===== MATERIAL PROVIDED =====

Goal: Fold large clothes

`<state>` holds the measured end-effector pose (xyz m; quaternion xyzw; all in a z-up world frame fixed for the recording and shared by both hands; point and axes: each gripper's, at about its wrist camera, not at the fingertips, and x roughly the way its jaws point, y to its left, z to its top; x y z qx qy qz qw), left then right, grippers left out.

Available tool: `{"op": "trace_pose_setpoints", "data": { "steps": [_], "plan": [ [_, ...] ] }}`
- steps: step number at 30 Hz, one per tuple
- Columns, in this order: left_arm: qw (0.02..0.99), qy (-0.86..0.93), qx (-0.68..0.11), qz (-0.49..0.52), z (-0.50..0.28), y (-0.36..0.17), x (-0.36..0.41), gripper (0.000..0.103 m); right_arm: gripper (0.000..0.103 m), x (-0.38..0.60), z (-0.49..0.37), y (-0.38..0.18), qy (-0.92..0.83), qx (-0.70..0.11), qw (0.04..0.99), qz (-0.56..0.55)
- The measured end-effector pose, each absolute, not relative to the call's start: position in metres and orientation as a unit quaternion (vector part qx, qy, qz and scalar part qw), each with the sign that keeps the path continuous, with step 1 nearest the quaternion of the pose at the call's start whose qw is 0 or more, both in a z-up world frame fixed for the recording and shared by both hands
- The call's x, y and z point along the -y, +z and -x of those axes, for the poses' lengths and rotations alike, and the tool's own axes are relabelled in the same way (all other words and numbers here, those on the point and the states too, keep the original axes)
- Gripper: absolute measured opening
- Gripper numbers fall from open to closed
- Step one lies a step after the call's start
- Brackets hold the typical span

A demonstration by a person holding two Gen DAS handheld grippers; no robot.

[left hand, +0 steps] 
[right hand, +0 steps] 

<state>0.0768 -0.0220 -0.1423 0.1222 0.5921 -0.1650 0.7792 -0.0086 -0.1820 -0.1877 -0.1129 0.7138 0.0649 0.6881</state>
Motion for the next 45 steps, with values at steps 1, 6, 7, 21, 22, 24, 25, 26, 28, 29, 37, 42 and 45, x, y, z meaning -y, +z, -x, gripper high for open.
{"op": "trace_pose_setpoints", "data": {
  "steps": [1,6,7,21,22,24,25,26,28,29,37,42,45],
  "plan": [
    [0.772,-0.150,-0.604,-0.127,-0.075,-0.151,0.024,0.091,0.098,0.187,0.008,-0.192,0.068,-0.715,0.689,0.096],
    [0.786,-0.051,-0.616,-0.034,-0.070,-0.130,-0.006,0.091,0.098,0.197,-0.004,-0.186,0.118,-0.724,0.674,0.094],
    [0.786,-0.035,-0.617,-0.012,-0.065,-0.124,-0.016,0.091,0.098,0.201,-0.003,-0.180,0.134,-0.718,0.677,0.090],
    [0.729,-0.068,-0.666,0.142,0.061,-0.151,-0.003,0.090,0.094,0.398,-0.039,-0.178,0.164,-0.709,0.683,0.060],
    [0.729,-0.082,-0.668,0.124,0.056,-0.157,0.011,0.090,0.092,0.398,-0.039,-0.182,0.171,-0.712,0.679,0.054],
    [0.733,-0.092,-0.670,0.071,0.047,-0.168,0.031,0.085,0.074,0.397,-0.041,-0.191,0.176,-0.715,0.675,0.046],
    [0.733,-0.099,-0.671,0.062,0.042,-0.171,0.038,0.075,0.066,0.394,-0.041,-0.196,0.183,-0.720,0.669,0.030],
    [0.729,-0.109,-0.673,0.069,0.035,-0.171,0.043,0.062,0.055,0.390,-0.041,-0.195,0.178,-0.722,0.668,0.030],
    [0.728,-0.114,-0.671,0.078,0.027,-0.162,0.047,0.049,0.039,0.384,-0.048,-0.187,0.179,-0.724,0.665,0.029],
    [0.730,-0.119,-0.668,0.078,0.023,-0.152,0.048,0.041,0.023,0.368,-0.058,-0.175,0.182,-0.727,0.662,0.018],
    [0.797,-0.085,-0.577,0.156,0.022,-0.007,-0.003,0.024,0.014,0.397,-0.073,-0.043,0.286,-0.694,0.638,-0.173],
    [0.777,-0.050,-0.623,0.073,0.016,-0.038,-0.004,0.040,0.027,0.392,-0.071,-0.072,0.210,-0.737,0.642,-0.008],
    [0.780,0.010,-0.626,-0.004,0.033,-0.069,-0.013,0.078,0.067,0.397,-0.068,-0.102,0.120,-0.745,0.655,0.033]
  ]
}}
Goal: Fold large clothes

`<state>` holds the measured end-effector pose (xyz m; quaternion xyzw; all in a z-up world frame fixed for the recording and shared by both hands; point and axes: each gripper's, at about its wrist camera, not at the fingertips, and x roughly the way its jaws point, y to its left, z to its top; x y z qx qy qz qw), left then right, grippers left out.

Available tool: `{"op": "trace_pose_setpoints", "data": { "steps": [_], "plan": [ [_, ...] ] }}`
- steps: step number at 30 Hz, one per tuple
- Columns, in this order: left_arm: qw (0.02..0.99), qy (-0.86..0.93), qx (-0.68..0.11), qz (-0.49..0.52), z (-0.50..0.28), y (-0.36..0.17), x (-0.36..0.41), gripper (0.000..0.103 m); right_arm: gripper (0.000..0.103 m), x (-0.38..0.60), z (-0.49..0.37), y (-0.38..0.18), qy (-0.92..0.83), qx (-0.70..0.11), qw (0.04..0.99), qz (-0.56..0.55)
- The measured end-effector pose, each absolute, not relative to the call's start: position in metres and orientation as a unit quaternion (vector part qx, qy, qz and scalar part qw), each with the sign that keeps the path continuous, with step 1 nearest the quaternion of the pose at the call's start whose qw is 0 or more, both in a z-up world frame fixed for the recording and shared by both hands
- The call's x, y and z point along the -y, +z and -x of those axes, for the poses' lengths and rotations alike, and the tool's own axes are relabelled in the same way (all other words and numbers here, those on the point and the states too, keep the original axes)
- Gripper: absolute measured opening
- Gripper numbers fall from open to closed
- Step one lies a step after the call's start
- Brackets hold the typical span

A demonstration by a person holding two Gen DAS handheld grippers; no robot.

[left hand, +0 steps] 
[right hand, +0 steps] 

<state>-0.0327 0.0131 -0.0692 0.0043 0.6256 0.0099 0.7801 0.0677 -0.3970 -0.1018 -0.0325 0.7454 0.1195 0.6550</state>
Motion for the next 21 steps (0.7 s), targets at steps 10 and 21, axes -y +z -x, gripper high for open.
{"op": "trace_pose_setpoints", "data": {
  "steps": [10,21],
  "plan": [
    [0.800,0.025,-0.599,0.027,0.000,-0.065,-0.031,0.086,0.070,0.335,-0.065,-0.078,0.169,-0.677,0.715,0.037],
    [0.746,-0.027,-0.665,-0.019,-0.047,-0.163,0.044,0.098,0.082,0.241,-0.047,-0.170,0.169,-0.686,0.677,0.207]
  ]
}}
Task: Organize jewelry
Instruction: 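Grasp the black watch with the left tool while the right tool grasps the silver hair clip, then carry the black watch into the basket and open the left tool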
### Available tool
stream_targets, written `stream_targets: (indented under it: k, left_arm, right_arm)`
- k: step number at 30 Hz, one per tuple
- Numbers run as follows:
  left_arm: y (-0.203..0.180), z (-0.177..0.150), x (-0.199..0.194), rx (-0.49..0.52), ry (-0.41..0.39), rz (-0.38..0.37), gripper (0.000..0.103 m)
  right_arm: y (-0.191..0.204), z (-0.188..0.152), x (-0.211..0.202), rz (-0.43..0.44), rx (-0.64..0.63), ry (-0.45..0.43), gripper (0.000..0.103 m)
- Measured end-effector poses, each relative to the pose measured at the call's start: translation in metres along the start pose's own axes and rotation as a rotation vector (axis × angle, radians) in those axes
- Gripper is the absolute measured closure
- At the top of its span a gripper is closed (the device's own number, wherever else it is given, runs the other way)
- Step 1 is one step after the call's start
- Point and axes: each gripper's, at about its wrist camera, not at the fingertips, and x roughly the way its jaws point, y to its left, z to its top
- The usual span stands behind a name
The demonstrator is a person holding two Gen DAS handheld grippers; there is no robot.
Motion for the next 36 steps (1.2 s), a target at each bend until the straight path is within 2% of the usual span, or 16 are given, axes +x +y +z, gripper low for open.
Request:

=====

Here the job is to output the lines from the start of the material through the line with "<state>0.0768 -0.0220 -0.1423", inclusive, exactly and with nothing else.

Goal: Fold large clothes

`<state>` holds the measured end-effector pose (xyz m; quaternion xyzw; all in a z-up world frame fixed for the recording and shared by both hands; point and axes: each gripper's, at about its wrist camera, not at the fingertips, and x roughly the way its jaws point, y to its left, z to its top; x y z qx qy qz qw), left then right, grippers left out.

Available tool: `{"op": "trace_pose_setpoints", "data": { "steps": [_], "plan": [ [_, ...] ] }}`
- steps: step number at 30 Hz, one per tuple
- Columns, in this order: left_arm: qw (0.02..0.99), qy (-0.86..0.93), qx (-0.68..0.11), qz (-0.49..0.52), z (-0.50..0.28), y (-0.36..0.17), x (-0.36..0.41), gripper (0.000..0.103 m); right_arm: gripper (0.000..0.103 m), x (-0.38..0.60), z (-0.49..0.37), y (-0.38..0.18), qy (-0.92..0.83), qx (-0.70..0.11), qw (0.04..0.99), qz (-0.56..0.55)
- The measured end-effector pose, each absolute, not relative to the call's start: position in metres and orientation as a unit quaternion (vector part qx, qy, qz and scalar part qw), each with the sign that keeps the path continuous, with step 1 nearest the quaternion of the pose at the call's start whose qw is 0 or more, both in a z-up world frame fixed for the recording and shared by both hands
- The call's x, y and z point along the -y, +z and -x of those axes, for the poses' lengths and rotations alike, and the tool's own axes are relabelled in the same way (all other words and numbers here, those on the point and the states too, keep the original axes)
- Gripper: absolute measured opening
- Gripper numbers fall from open to closed
- Step one lies a step after the call's start
- Brackets hold the typical span

A demonstration by a person holding two Gen DAS handheld grippers; no robot.

[left hand, +0 steps] 
[right hand, +0 steps] 

<state>0.0768 -0.0220 -0.1423 0.1222 0.5921 -0.1650 0.7792 -0.0086 -0.1820 -0.1877 -0.1129 0.7138 0.0649 0.6881</state>

The output for this exercise is now complete.